BTW, I'm just giving my personal opinion. Not associated with any sellers.


----------



## royster13 (Aug 14, 2007)

Vitaman said:


> It is a vinyl cutter, so you could make it any color you want I suppose.
> 
> I just noticed that they updated the color scheme and a few other things. Check it out:
> 
> ...


Maybe.....But I bought my GCC Cutters because the Roland and Graphtec looked ugly.....

So do you think that is the same as the Titan 3?...


----------



## Vitaman (Aug 8, 2014)

Yes. Compare the specs, and look at the DragonCut/RazorCut software. Parts are interchangeable as well.


----------



## BrianHahn (Dec 29, 2013)

Yes, these are the exact same cutters and software.

The Precision units are the next generation with a stronger cross section for less deflection, a flip up top (top can now flip up because it isn't needed as a structural member of the cutter), lowered roller heights to tangentially touch the vinyl and vacuum pull down on the ARMS systems.


----------



## Jamey (Dec 22, 2008)

US Cutter has been good with me any by buddies.

You forgot Brian.

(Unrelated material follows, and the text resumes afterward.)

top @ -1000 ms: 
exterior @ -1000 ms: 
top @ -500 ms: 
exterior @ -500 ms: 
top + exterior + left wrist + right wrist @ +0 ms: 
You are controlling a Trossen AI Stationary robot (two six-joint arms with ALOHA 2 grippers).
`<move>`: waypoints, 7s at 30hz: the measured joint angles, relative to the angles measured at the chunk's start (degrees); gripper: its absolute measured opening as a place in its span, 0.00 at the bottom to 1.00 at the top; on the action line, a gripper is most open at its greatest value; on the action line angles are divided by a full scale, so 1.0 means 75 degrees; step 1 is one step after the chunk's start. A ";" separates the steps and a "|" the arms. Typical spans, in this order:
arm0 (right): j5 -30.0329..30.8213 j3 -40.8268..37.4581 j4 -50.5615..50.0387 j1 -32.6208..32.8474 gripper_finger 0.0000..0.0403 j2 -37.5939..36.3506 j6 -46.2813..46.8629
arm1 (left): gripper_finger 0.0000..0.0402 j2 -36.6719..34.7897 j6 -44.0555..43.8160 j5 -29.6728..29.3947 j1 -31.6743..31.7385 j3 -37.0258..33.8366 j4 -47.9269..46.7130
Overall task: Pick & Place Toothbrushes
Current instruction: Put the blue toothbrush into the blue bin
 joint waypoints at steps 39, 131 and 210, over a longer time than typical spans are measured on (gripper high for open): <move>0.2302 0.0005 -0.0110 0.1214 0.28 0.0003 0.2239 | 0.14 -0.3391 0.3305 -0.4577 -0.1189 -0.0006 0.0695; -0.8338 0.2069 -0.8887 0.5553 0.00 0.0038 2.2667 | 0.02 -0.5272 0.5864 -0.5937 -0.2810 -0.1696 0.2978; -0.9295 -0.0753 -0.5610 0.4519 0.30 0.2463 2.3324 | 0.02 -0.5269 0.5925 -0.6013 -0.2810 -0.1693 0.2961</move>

With that blue comes a set of wheels and a catch basket too. We are still considering one of your 63" models. However...I don't know why they do a 53" that won't take an industry standard 54" roll. Waste of a machine if you ask me.

To the original poster....never mind the static....it's the baud rates.


----------



## BrianHahn (Dec 29, 2013)

We talked to Saga about wheels as a standard about 6 months ago. If the Titan's have them they don't show up in the pictures. We are still pressing them to get them added.

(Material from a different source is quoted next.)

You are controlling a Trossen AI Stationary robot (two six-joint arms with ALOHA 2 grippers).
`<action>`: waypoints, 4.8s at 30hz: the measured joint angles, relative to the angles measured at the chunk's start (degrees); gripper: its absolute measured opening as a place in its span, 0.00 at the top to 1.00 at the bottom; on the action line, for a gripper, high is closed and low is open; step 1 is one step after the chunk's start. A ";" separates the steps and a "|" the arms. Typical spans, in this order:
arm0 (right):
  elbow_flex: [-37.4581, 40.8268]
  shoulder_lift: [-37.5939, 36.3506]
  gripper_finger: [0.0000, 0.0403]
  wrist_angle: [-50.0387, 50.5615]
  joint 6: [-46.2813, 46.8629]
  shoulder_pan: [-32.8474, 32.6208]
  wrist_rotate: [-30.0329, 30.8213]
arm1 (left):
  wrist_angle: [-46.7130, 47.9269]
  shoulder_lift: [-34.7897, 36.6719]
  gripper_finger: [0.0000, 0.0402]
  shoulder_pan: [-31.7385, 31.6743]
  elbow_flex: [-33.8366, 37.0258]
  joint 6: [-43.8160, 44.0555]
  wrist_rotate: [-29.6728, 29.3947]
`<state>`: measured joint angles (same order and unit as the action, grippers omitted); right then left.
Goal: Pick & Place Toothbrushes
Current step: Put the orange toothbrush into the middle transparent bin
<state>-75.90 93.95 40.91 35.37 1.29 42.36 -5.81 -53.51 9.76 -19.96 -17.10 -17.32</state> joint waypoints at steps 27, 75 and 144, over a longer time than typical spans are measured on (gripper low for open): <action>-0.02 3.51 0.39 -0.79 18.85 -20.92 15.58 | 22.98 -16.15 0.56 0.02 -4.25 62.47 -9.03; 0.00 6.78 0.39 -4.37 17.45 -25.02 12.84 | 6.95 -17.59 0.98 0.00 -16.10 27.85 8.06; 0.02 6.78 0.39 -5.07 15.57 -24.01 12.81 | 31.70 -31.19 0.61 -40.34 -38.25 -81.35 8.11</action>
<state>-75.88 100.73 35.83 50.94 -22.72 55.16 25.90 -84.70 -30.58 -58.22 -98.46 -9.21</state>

We recognize the cutters as 24", 48", 64" (hence the Servo 2400, 4800, 6400). The larger dimensions are from the insides of the end caps and hence the largest piece of material that can fit in the cutter. These larger dimensions are a little deceiving however in that although the vinyl will fit in the cutter, the carriage takes up a good deal of space. On the 24"/48"/64" cutters there really aren't any issues assuming you are using the respective widths however, on the mini 16" cutter, it will take a 15" wide piece of vinyl but it will only cut about 13" wide so it really is more of a 12" cutter.

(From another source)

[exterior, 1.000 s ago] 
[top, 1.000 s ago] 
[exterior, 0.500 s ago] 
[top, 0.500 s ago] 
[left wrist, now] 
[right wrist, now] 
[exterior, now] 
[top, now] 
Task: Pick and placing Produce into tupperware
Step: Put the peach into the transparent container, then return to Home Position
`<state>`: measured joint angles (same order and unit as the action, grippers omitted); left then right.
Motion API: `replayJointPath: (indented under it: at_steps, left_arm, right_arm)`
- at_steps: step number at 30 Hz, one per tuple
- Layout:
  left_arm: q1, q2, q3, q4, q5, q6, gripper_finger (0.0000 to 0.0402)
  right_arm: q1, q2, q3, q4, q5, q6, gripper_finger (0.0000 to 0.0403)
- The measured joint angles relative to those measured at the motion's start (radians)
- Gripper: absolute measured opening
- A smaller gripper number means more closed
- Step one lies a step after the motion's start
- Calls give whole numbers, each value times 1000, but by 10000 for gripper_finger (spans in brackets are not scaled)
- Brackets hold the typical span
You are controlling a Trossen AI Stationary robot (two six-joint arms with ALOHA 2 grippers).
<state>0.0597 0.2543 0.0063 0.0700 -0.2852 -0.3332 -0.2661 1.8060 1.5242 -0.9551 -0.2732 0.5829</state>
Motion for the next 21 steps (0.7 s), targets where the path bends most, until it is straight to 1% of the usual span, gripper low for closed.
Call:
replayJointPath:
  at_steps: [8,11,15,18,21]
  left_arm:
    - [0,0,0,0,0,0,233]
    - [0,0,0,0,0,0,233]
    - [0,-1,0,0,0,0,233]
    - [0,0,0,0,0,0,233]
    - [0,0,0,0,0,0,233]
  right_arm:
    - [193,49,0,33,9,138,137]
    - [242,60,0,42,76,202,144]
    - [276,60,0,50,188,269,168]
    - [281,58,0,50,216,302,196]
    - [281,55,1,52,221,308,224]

We offer the units as a desktop, stand or stand and basket. Lots of customers would prefer to pay a little less and give up on the basket.

Static dissipation is a big issue in Saga cutters, Creation cutters, the MH series and many many other cutters. As we are in Phoenix we experience this first hand on a regular basis. The vinyl needs to be in direct contact with a conductive surface and that surface needs to be grounded. Most cutters are grounded but the problem is that all the cutters we have reviewed have painted plates or surfaces that the vinyl rides on. Even the Creation units that have aluminum surfaces have a clear coat on top of the aluminum. We have requested these plates to be unpainted but our suppliers insist that they won't look good. Alternatively, conductive paint would be a solution but it is more expensive. We have a few bare aluminum plates from Saga and they work well. The next best solution we have found is the conductive string which does an excellent job of dissipating the static before it grounds through the USB port. On Sunday I sent some string to someone with a GCC cutter and it did the trick. Static becomes a bigger problem when people run fireplaces or when the furnace kicks on in the fall without a humidifier running.


----------



## Vitaman (Aug 8, 2014)

I've got a 24"/28" Saga Servo with ARMS. I never even thought about needing casters with it. I just pick it up and move the thing when I need to sweep the floor or whatever. It is very light. If you wanted to move a longer one, it would be no problem with 2 people. I mean, I've probably only moved mine once in the past 3 months. I have casters on my heat press, but that thing is heavy, and is a bear to move by myself. I run 24" sign vinyl through it, and it has plenty of room on both sides to run a cutoff tool easily across the entire length. I bought the basket that goes with it, but never installed it. Haven't really needed it, and it makes it a little wider.

I love the DragonCut software. I'm a novice at all things vinyl cutting, and it was easy to get the basics down. It seems pretty like fairly powerful software, so I'm sure I have a lot to learn. Haven't tried the ARMS yet, so can't comment on that.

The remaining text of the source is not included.